I am compiling this shader
struct VSInput
{
[[vk::location(0)]] float2 Pos : POSITION0;
[[vk::location(1)]] float3 Color : COLOR0;
};
struct UBO
{
float2x2 transform;
};
cbuffer ubo : register(b0) { UBO ubo; }
struct VSOutput
{
float4 Pos : SV_POSITION;
[[vk::location(0)]] float3 Color : COLOR0;
};
VSOutput main(VSInput input)
{
VSOutput output = (VSOutput)0;
output.Color = input.Color;
output.Pos = float4(ubo.transform * input.Pos.xy, 0, 1);
return output;
}
To spirv using shaderc then extracting reflection data with spirv-cross. My program thinks the ubo buffer has a total size of 32 bytes, but a 2x2 = 4 matrix of floats (4 bytes) should have 16 bytes, not 32.
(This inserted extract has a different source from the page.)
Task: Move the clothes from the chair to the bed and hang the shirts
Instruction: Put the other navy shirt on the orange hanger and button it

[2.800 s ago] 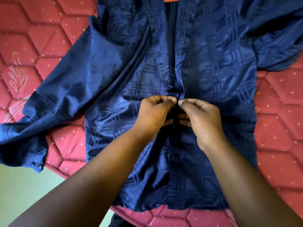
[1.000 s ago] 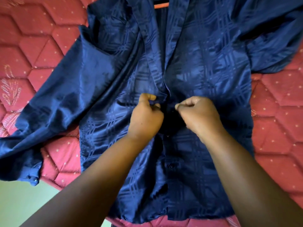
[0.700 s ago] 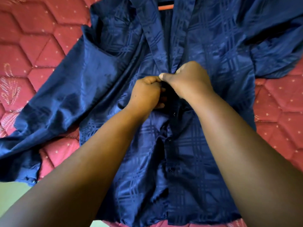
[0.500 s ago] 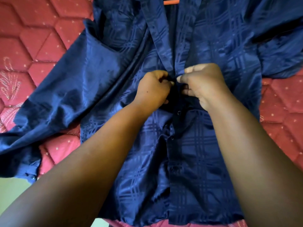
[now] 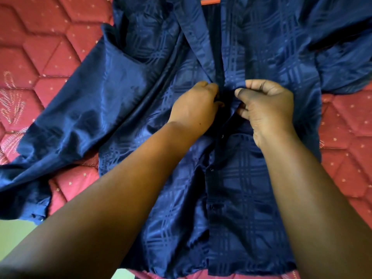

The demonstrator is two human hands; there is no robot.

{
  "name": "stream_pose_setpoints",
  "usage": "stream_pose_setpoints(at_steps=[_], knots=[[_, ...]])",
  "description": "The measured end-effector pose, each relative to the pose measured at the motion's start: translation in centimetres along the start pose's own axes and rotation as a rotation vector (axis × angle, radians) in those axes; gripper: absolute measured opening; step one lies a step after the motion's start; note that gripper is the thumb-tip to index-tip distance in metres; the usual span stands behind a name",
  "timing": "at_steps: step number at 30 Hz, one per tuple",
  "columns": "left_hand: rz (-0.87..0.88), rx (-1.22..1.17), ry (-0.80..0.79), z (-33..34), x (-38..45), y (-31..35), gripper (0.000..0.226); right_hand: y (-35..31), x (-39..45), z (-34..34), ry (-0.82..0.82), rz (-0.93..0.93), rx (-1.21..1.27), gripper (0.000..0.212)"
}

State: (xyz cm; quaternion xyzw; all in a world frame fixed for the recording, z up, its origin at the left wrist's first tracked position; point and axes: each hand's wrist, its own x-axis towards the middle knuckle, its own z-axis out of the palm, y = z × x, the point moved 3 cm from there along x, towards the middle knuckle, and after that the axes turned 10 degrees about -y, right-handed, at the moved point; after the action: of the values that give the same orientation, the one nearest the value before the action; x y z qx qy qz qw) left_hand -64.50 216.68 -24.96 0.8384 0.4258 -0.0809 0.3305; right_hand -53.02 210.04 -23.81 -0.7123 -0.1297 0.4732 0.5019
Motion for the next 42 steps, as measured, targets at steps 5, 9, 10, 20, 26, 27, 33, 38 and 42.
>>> stream_pose_setpoints(at_steps=[5,9,10,20,26,27,33,38,42], knots=[[0.031,0.086,0.059,1.5,-1.5,0.0,0.028,0.3,0.3,0.0,-0.003,-0.083,-0.129,0.019],[-0.129,-0.349,0.086,0.6,-1.0,-0.7,0.013,0.7,0.6,0.6,-0.033,-0.151,-0.255,0.021],[-0.196,-0.543,0.098,0.1,-0.7,-1.0,0.010,0.6,0.6,0.9,-0.038,-0.174,-0.287,0.022],[-0.309,-0.927,0.155,-2.7,-0.7,-0.4,0.019,-0.9,-0.7,3.5,0.015,-0.349,-0.437,0.029],[-0.326,-0.736,0.103,-1.8,-0.6,-1.0,0.032,-0.2,-0.9,3.7,0.014,-0.329,-0.371,0.030],[-0.328,-0.752,0.091,-1.6,-0.8,-1.0,0.032,0.0,-0.8,3.8,-0.003,-0.321,-0.388,0.029],[-0.474,-1.238,0.030,-0.6,-1.4,-1.0,0.023,1.4,0.1,3.4,-0.056,-0.246,-0.347,0.028],[-0.479,-1.276,0.015,-0.6,-1.4,-0.7,0.022,1.8,0.5,3.1,-0.063,-0.148,-0.202,0.031],[-0.528,-1.288,0.048,-1.3,-1.5,-0.2,0.020,1.2,0.6,3.0,-0.093,-0.050,-0.126,0.033]])
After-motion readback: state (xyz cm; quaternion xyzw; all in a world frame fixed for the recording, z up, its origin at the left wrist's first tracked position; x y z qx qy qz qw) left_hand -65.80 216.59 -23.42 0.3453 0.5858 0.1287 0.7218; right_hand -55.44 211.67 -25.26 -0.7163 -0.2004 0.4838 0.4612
Does HLSL have strict 32 byte alignment requirements or something like that?
For the record this works:
struct VSInput
{
[[vk::location(0)]] float2 Pos : POSITION0;
[[vk::location(1)]] float3 Color : COLOR0;
};
struct UBO
{
vector<float, 4> transform;
};
ConstantBuffer<UBO> ubo : register(b0);
struct VSOutput
{
float4 Pos : SV_POSITION;
[[vk::location(0)]] float3 Color : COLOR0;
};
VSOutput main(VSInput input)
{
float2x2 tmp = (float2x2) ubo.transform;
VSOutput output = (VSOutput)0;
output.Color = input.Color;
output.Pos = float4(tmp * input.Pos.xy, 0, 1);
return output;
}
This hlsl shader is meant to be a direct translation of this GLSL one:
#version 450
#extension GL_EXT_scalar_block_layout : enable
layout(location = 0) in vec2 inPosition;
layout(location = 1) in vec3 inColor;
layout(location = 0) out vec3 fragColor;
layout(binding = 0, scalar) uniform MatUBO
{
mat2 transform;
};
void main() {
gl_Position = vec4(transform * inPosition, 0.5, 1.0);
fragColor = inColor;
}
That's not how UBO alignment of arrays works. Vulkan, by default, operates under the limitations of
std140layout for uniform buffers. Therefore, the layout of uniform blocks will conform to that.Matrices in a UBO are effectively arrays of vectors. And arrays in
std140layout always have an array stride of 16 bytes. Therefore, your UBO is 32 bytes.